Meet Ku Paw, a 31-year-old woman from Thailand! She was born with a congenital heart defect and has a hole in the wall between the lower chambers of her heart. “Ku Paw was diagnosed with heart disease at birth and she has learnt to adapt to her heart condition as best she can. She currently suffers from fatigue, heart palpitations, club fingers and toes, and sharp chest pain,” reports our medical partner, Burma Border Projects (BBP). Ku Paw lives with her mother, twin sister, two brothers, sister-in-law, and nephew. “Ku Paw attended school until grade 7. Since leaving school, Ku Paw has taken on the role of homemaker.
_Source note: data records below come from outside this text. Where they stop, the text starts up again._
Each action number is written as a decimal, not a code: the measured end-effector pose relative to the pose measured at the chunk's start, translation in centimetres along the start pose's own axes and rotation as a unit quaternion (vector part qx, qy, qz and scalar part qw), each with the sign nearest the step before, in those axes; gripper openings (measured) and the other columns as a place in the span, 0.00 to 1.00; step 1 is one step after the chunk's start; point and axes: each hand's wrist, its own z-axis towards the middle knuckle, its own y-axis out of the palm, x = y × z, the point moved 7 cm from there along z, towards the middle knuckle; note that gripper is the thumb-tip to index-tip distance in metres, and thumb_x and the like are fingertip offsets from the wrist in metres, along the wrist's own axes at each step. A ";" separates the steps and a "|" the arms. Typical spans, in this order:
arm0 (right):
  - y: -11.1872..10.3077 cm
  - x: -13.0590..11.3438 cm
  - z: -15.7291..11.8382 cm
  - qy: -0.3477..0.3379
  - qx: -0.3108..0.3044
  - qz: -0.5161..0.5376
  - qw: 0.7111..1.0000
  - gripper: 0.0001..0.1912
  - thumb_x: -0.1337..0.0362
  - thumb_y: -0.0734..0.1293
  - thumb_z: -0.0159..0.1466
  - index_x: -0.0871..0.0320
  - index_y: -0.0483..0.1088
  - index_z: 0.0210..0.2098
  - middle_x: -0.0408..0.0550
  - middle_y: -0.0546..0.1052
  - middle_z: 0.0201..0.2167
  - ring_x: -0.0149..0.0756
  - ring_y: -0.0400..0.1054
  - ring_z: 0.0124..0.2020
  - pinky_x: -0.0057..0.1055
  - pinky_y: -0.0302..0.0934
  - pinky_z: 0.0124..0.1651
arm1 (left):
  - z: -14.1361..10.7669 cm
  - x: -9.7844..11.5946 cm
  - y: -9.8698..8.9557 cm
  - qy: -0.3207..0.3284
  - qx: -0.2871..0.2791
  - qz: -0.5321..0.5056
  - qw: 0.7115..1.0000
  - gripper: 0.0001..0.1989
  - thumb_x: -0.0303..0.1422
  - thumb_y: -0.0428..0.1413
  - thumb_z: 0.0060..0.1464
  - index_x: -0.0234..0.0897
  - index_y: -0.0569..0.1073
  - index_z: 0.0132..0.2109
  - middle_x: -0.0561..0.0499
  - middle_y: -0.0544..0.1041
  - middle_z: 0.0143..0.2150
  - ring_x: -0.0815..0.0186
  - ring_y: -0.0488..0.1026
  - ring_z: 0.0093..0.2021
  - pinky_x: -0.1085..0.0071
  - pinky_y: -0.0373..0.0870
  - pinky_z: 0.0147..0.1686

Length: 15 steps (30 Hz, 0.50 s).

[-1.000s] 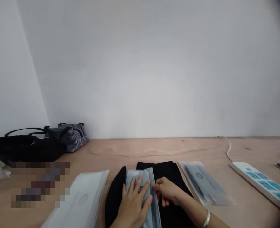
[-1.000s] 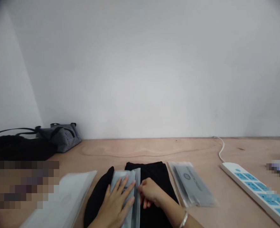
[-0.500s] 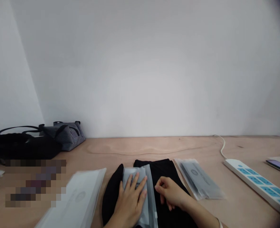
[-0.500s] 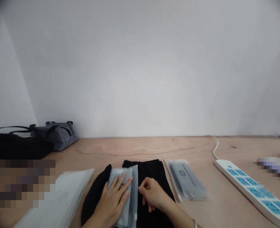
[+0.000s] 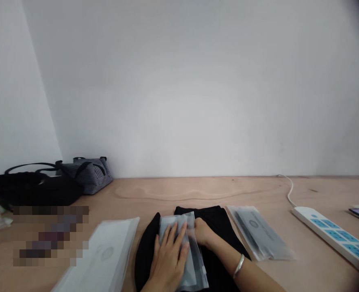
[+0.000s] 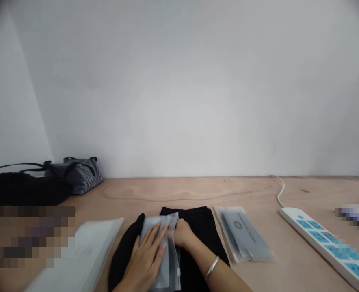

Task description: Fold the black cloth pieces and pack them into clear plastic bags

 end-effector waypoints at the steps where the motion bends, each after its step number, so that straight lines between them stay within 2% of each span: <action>1: 0.0 -0.3 -0.1 -0.010 0.017 -0.013 1.000 0.11 0.59 0.64 0.54 0.62 0.70 0.26 0.44 0.73 0.22 0.35 0.69 0.28 0.23 0.59 0.27 | 0.0 -0.1 0.0 -0.004 -0.002 0.002 1.000 0.23 0.41 0.36 0.60 0.52 0.46 0.62 0.55 0.48 0.64 0.58 0.43 0.63 0.47 0.42 0.57; 4: -0.6 -0.2 -0.7 -0.024 0.072 -0.056 0.996 0.13 0.57 0.62 0.54 0.62 0.71 0.29 0.47 0.75 0.28 0.39 0.69 0.33 0.27 0.60 0.33 | -0.1 -0.3 0.1 -0.019 -0.010 0.004 1.000 0.23 0.42 0.36 0.60 0.53 0.45 0.62 0.54 0.48 0.64 0.57 0.43 0.63 0.47 0.43 0.56; 6: -1.8 0.3 -1.2 -0.021 0.114 -0.085 0.990 0.15 0.58 0.59 0.57 0.62 0.70 0.34 0.50 0.75 0.33 0.40 0.69 0.36 0.28 0.60 0.36 | -0.1 -0.3 0.2 -0.027 -0.021 0.006 0.999 0.24 0.44 0.36 0.60 0.52 0.45 0.62 0.53 0.48 0.64 0.56 0.43 0.63 0.46 0.42 0.56; 10: -6.0 2.1 -1.9 0.006 0.198 -0.148 0.969 0.16 0.65 0.56 0.58 0.65 0.64 0.43 0.56 0.72 0.41 0.40 0.66 0.45 0.29 0.57 0.44 | 0.0 -0.2 0.6 -0.034 -0.053 0.020 0.998 0.26 0.46 0.38 0.58 0.50 0.47 0.62 0.50 0.48 0.64 0.51 0.42 0.63 0.45 0.40 0.56; 15: -11.5 3.9 -1.8 0.042 0.244 -0.217 0.944 0.15 0.66 0.54 0.60 0.66 0.63 0.42 0.59 0.72 0.38 0.42 0.67 0.41 0.32 0.57 0.41 | 0.1 -0.4 0.9 -0.046 -0.057 0.039 0.997 0.28 0.46 0.41 0.55 0.47 0.51 0.61 0.46 0.48 0.64 0.50 0.41 0.63 0.46 0.39 0.56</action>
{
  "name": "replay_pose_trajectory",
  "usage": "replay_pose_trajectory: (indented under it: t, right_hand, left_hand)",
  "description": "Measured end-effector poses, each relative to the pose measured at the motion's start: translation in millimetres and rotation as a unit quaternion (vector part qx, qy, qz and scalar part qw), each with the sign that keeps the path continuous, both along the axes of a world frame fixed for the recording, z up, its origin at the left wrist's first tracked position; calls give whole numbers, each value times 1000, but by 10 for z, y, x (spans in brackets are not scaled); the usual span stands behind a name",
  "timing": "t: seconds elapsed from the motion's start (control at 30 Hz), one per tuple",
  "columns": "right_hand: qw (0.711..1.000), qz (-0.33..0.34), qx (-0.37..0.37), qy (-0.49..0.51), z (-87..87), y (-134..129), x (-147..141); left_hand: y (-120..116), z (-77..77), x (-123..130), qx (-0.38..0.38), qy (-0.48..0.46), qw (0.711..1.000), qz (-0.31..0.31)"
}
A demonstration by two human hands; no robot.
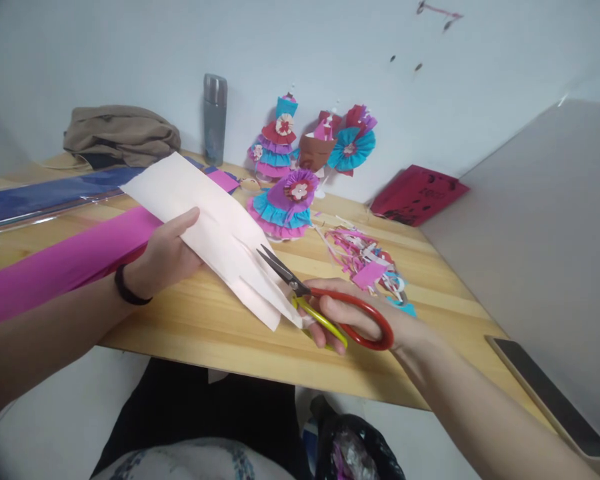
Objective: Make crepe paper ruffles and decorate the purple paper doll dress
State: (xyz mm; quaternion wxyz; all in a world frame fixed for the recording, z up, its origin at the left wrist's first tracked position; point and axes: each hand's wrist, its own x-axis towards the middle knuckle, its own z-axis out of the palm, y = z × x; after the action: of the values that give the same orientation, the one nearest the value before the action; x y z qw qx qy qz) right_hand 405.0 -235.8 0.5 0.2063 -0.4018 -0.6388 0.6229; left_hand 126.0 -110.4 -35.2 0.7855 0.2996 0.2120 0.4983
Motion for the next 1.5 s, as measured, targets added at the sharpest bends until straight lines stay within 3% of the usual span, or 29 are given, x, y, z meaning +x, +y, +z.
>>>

She receives financial support from her older sister who works in the kitchen of a refugee camp hospital, as well as her twin sister who works as a teacher. Her mother who is a special education teacher also contributes to the family’s income. Despite their combined efforts, the family currently struggles to make ends meet,” continues BBP. For $1500, we can fund surgery to correct Ku Paw's heart defect. “Treatment will allow Ku Paw to live a more fulfilled life, one where she has more energy to pursue her interests and can find employment for the first time,” says BBP.